EdgeFS cluster with Rook in Google Cloud

Published in

EdgeFS

14 min readJan 7, 2019

If you happen to run Kubernetes in GCP cloud, there is new kid in town you might be interested to try via Rook EdgeFS Operator. Not only it enables new use cases with Geo-Transparent data access (think multi-cloud workloads!), but it also can provide significant cloud cost savings!

With advancements in public or private cloud offerings of managed Kubernetes solutions, there is a growing demand for treating complex storage infrastructure as a managed service.

To achieve this today, there are new options available, — Kubernetes with Rook Orchestration and EdgeFS as a Geo-Transparent capable data I/O plane.
EdgeFS has unique feature set, such as global data deduplication and git-like fault-tolerance, and among others offers out of the box Kubernetes CSI integration for both NFS and iSCSI persistent volumes, running on top of a fully immutable storage system. EdgeFS is known for being a storage solution with “git” architecture in mind, where all modifications are globally immutable, versioned, self-identifiable and globally accessible. Good examples of usage of such architecture are consistent and fault tolerant access to the same datasets across multiple data centers or clouds.

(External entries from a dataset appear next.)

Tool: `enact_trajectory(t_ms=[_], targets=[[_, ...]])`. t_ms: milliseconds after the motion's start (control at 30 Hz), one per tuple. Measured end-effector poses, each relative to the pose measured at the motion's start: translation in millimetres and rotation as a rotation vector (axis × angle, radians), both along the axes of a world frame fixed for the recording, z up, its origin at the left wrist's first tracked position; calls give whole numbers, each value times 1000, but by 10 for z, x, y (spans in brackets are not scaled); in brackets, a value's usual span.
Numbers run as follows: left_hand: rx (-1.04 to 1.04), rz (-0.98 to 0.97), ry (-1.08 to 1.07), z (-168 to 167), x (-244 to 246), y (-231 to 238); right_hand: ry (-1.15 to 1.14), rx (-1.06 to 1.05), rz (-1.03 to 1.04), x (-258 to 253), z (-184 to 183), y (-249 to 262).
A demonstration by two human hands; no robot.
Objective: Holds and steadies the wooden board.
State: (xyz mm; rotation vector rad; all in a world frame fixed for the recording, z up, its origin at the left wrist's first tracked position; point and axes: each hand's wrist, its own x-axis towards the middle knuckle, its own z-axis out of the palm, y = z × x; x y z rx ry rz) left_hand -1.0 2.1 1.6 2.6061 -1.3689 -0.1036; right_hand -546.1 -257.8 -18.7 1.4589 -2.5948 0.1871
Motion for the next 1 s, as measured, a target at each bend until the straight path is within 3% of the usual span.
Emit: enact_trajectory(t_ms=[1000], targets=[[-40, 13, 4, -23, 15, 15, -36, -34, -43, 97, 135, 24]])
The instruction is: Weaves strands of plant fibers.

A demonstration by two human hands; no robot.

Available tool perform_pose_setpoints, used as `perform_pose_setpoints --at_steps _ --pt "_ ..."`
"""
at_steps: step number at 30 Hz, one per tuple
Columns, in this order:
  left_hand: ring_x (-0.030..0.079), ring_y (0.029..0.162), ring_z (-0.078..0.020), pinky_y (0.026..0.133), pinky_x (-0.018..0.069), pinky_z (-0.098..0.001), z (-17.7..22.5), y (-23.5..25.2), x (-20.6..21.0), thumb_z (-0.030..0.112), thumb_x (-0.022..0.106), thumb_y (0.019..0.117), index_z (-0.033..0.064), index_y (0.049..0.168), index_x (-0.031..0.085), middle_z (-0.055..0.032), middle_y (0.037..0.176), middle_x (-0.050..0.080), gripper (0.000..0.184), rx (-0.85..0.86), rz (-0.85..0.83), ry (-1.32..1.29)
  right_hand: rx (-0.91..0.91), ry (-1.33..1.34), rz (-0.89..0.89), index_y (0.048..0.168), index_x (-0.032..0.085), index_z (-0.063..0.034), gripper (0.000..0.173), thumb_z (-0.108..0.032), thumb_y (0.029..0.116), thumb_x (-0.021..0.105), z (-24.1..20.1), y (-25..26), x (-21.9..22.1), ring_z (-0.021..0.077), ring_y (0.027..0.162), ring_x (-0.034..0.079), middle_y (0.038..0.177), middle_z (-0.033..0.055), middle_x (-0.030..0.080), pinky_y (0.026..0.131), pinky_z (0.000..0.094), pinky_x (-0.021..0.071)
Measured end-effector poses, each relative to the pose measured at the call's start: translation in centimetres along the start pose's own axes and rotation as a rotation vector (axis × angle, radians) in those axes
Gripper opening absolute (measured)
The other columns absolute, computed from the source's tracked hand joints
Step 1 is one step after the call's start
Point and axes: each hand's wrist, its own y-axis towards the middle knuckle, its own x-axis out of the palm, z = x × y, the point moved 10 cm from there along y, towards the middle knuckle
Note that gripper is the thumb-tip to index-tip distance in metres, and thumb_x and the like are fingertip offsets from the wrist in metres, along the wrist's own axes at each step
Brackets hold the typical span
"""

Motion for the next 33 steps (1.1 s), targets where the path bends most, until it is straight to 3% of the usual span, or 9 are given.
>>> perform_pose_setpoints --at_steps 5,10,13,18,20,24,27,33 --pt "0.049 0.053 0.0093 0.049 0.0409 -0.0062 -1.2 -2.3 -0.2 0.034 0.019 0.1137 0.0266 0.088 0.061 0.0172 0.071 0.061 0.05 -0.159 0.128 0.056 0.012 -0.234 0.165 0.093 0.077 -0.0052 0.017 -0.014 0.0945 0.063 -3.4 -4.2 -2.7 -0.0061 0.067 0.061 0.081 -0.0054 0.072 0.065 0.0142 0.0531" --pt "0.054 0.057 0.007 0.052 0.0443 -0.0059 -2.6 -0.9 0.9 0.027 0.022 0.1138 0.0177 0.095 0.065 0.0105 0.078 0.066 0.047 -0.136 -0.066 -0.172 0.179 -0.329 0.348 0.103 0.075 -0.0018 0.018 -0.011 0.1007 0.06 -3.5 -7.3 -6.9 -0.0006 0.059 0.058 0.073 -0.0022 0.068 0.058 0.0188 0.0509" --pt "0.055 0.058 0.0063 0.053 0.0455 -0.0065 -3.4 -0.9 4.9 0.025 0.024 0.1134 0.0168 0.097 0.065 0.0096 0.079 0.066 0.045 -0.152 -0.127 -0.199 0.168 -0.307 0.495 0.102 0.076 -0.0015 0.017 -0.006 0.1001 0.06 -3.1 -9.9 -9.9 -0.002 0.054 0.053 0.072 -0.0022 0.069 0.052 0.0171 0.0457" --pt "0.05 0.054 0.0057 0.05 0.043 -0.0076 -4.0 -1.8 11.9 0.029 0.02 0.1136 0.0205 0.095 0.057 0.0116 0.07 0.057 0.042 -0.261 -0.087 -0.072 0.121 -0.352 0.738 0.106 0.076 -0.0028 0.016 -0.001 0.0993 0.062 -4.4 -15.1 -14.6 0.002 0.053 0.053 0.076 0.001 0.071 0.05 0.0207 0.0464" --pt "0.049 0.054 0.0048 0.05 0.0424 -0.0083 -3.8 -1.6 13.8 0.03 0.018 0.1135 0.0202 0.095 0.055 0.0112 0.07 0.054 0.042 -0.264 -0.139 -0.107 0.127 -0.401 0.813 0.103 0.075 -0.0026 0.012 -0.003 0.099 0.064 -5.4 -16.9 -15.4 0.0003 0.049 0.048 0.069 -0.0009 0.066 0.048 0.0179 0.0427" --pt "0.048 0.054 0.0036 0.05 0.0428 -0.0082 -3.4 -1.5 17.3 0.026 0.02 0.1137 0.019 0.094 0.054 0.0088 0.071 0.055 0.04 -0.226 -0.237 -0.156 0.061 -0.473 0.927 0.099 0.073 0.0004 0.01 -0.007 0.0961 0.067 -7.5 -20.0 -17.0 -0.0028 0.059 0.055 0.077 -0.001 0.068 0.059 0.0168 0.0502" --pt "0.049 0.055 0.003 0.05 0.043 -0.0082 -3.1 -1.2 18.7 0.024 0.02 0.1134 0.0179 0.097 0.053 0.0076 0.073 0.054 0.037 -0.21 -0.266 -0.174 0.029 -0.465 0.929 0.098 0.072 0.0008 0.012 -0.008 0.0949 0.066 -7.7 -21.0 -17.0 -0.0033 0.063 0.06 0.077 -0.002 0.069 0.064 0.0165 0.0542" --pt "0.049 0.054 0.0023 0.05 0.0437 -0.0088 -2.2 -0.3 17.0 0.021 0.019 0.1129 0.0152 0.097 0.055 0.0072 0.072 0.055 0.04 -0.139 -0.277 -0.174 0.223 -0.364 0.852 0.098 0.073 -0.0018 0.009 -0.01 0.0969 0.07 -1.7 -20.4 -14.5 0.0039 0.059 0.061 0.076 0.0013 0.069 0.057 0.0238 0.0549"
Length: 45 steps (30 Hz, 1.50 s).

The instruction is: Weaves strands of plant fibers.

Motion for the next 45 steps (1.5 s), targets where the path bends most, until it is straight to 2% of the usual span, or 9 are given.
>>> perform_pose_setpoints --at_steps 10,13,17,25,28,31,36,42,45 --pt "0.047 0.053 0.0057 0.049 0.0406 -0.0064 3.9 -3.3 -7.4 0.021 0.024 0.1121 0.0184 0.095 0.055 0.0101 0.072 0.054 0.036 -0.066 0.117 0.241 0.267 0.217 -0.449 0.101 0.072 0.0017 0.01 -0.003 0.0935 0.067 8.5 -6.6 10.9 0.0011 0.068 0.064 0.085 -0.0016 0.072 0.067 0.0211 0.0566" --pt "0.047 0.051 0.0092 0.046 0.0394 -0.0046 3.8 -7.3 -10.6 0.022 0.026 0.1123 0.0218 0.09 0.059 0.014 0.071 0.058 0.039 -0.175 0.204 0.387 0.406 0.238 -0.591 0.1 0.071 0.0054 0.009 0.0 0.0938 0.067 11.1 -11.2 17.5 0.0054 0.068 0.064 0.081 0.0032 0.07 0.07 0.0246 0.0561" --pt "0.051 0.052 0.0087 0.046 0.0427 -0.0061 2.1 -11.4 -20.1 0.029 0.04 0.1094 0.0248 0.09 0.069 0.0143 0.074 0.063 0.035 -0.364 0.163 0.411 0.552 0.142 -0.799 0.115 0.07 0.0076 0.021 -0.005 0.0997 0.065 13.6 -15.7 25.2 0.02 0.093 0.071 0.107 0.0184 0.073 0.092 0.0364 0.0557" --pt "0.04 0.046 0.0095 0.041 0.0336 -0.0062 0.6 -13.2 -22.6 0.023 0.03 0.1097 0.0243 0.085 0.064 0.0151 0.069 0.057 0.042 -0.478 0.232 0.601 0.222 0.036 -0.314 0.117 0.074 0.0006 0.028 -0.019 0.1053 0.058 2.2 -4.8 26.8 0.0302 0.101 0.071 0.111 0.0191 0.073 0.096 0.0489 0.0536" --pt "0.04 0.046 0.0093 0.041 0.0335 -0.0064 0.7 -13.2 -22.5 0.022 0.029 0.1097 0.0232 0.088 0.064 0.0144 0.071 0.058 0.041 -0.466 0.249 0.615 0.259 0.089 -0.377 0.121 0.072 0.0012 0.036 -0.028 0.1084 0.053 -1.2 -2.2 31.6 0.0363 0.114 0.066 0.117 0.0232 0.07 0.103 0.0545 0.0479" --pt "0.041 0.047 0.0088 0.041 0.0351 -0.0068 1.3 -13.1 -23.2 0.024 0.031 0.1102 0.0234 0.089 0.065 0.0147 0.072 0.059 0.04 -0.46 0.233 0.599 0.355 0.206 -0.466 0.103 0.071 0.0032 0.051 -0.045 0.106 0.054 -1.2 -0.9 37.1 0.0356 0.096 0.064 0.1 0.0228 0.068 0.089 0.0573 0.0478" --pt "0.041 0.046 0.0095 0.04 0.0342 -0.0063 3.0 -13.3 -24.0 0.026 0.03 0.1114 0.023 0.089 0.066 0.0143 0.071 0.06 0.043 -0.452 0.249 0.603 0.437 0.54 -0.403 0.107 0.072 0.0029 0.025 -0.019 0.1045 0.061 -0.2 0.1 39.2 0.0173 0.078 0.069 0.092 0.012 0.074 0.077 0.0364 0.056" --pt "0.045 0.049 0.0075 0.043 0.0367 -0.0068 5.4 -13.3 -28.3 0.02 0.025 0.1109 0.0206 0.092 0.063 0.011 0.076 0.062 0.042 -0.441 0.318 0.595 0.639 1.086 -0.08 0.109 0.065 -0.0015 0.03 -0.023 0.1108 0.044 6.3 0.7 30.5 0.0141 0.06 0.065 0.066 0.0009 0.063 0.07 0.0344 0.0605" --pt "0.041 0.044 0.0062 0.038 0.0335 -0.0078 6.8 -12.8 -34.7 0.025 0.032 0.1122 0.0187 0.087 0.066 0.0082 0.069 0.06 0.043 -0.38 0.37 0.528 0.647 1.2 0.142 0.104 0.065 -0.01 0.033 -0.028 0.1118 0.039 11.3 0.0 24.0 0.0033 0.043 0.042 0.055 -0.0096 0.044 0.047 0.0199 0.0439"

Apart from enterprise-class reliability and availability features, EdgeFS also demonstrates impressive performance results while running in the clouds. It also can be a very cost effective solution due to its built-in data de-duplication and compression support.

To operate EdgeFS as a managed Kubernetes service we’ve recently added support for Rook Operator. Initial integration is now available with its Rook v0.9 releases. With Rook Operator EdgeFS data nodes can be managed as StatefulSet service via Custom Resource Definition (CRD) constructs. Rook provides the flexibility to use the same storage solution across cloud providers and in any environment where Kubernetes runs. No longer would you be locked into GCP or another vendor-specific storage solution.

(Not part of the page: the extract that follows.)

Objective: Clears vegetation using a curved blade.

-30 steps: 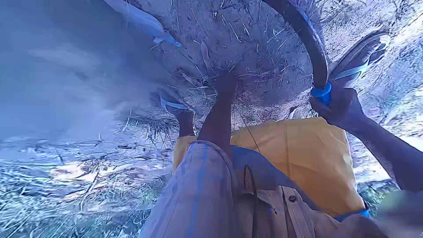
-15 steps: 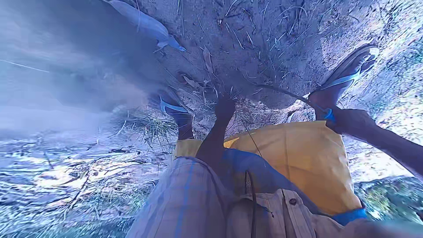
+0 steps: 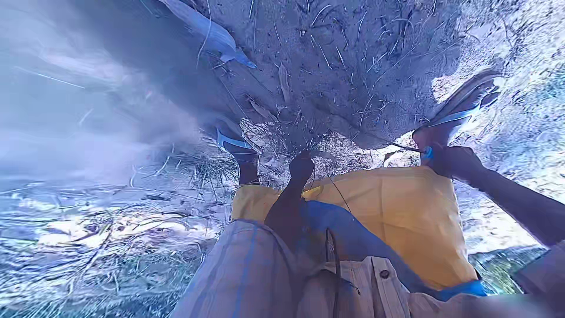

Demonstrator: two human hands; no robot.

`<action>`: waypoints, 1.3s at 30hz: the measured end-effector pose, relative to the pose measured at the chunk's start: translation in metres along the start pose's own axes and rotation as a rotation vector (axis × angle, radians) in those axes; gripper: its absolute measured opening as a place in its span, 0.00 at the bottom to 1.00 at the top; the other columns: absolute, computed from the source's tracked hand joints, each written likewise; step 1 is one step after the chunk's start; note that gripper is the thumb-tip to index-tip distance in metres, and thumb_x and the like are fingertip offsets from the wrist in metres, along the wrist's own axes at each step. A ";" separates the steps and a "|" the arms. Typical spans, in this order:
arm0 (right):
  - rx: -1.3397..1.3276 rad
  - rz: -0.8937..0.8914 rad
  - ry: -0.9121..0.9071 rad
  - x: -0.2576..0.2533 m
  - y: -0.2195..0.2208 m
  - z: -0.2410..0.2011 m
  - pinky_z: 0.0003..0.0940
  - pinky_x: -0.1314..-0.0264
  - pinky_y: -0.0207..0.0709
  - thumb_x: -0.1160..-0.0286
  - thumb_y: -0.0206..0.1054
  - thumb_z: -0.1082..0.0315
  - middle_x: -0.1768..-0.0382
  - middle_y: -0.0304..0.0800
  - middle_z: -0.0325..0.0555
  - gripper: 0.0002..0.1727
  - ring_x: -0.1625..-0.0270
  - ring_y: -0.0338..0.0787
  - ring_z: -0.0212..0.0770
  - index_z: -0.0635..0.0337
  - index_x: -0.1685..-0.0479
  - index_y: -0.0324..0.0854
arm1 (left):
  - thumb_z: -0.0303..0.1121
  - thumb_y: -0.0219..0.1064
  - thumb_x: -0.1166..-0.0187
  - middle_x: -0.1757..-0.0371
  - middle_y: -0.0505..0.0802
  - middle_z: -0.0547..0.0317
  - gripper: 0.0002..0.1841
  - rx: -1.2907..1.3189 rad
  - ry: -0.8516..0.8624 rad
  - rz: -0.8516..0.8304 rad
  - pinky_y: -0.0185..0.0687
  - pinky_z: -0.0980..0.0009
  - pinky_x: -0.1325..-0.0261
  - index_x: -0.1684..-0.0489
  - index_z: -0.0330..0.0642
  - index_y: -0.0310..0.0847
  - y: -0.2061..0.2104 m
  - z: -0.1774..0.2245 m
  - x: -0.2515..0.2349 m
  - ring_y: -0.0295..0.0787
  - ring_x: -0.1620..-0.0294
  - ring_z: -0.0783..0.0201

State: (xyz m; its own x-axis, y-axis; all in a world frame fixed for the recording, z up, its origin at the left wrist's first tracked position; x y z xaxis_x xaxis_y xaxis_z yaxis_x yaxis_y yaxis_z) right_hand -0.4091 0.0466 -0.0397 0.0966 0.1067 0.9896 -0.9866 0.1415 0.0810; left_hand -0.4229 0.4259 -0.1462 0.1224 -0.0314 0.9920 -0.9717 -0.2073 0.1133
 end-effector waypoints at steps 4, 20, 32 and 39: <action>0.003 0.045 -0.017 0.064 0.000 0.037 0.73 0.55 0.75 0.18 0.67 0.60 0.59 0.89 0.75 0.22 0.52 0.90 0.79 0.74 0.40 0.77 | 0.35 0.41 0.03 0.28 0.85 0.28 0.25 0.006 -0.038 -0.111 0.76 0.35 0.27 0.11 0.37 0.60 0.026 0.002 0.014 0.82 0.25 0.32; -0.510 0.622 -0.509 0.028 -0.071 -0.162 0.59 0.73 0.76 0.26 0.64 0.66 0.76 0.85 0.61 0.18 0.73 0.88 0.63 0.75 0.48 0.80 | 0.58 0.69 0.21 0.04 0.52 0.34 0.54 0.069 0.077 0.370 0.36 0.26 0.13 0.02 0.40 0.38 -0.089 0.032 -0.035 0.39 0.03 0.35; -0.247 0.316 -0.503 0.008 -0.051 -0.176 0.66 0.62 0.79 0.24 0.67 0.68 0.66 0.88 0.68 0.16 0.61 0.91 0.71 0.74 0.47 0.79 | 0.31 0.58 0.12 0.34 0.88 0.30 0.22 0.087 -0.113 -0.011 0.80 0.34 0.34 0.22 0.33 0.69 -0.007 0.009 -0.010 0.86 0.31 0.34; 0.156 -0.120 -0.047 0.040 0.002 0.016 0.68 0.54 0.78 0.16 0.65 0.62 0.56 0.89 0.68 0.17 0.51 0.91 0.71 0.68 0.40 0.79 | 0.33 0.55 0.10 0.37 0.89 0.30 0.20 0.019 -0.095 -0.184 0.82 0.34 0.36 0.22 0.36 0.70 0.077 -0.041 0.024 0.88 0.33 0.33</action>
State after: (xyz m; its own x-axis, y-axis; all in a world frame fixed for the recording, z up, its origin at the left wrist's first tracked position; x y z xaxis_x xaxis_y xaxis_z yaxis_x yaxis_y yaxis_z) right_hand -0.4096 0.0358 0.0023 0.2120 0.0514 0.9759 -0.9772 -0.0042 0.2125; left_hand -0.5033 0.4493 -0.1108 0.3168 -0.0836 0.9448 -0.9274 -0.2360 0.2901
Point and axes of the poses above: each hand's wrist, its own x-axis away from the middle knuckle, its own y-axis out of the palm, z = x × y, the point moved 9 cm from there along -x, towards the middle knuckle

This article is designed for people who already familiar with Kubernetes, heard of GCP but never tried EdgeFS. So, let me go through the essential steps here, and I’m sure you will be able to fill in the gaps if any or provide comments/question at the end.

Test Configuration

I want to configure 4-node EdgeFS cluster with ready to use CSI interface serving Scale-Out NFS exports with transparent S3 API access. The goal is to set up managed storage infrastructure which looks like this:

Where Rook CRD is represented by set of YAML files, cluster.yaml, nfs.yaml and csi.yaml. Technically, CSI definitions are not part of Rook distribution, but due to tight integration and assumptions, I considering CSI being part of EdgeFS Rook operator.

NFS GW 1 .. N is the set of NFS gateways for accessing EdgeFS exported buckets.

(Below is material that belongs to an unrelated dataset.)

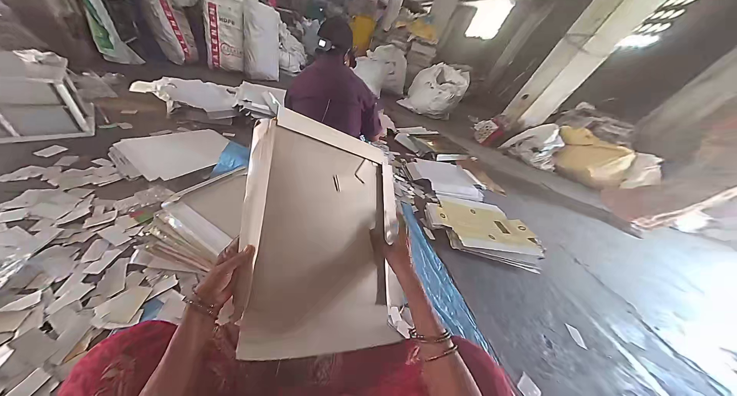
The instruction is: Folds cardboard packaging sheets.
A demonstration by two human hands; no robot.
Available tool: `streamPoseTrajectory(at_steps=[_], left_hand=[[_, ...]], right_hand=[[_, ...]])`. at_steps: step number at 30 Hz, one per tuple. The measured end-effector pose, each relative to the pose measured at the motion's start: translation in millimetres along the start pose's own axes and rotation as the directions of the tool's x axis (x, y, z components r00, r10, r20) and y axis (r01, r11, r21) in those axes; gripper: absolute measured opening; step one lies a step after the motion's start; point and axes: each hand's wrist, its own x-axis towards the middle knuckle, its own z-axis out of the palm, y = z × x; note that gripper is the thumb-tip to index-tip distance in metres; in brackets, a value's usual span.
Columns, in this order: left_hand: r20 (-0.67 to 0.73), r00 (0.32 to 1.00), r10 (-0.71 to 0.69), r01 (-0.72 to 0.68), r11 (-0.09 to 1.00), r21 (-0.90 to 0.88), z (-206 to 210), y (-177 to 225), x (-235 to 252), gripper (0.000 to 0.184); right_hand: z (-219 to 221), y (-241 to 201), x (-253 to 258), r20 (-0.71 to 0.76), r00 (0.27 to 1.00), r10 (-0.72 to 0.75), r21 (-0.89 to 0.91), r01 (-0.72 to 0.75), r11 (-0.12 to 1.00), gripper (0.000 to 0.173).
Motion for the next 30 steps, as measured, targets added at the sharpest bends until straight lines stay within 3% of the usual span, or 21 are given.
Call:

S3 GW .. N is the set of S3 API compatible gateways connected via Kubernetes LoadBalancer service type.

gRPC Manager is a proxy which balancing and delegates requests from CSI plugin. It also plays a role of Toolbox, — a UNIX shell where an administrator can execute EdgeFS CLI.

Target Node 1 .. N is the set of data nodes, serving some disks. Targets can serve a variety of different configurations, it can be all HDD, hybrid HDD/SSD with metadata offloaded to SSD, and all SSD.

Setting up GCP Kubernetes as a Storage Service

Firstly, once you’ve logged in into your google account and created a project in the GCP console (in my case it is called “My First Project”, navigate to Kubernetes Engine section and click “Create cluster”.

Cluster sizing is important and the assumption here is that resources allocations in this article will be used as an example of the optimal configuration. Certain rules need to be applied while designing the initial installation based on I/O performance and availability requirements. A minimal subset for optimal requirements to consider:

Desegregate GW pod access points and Target pods. While it is OK to mix GW and Target function on the same node, it is not recommended and can negatively affect performance/availability. For instance, rolling upgrade now would suddenly affect NFS function availability. Or aggressive NFS client can interrupt Target CPU cores, causing a noticeable increase in tail latencies in cases of shared cores.
Target pod CPU cores formula needs to account for media type. SSD / NVMe operates at higher speeds and single core may not be enough. Allocating at least 2 CPU cores per SSD is a good rule of thumb. While 1 CPU core per SSD will work fine, it will increase tail latency at higher I/O with multi-threaded applications.
Target pod Memory formula needs to account for a workload. If a workload is small I/O random, serving primarily multi-threaded applications, consider to allocating 2 GB per device. This is in addition to 2GB of minimal memory requirement for Target’s other functions such as coordination service and background operations.
GW pod CPU and Memory formula needs to account for a workload. If a workload is small I/O random, with lots of multi-threaded applications, adding more CPU and Memory can help. Do not also forget that NFS and S3 EdgeFS services can scale horizontally by adding more pods at any time.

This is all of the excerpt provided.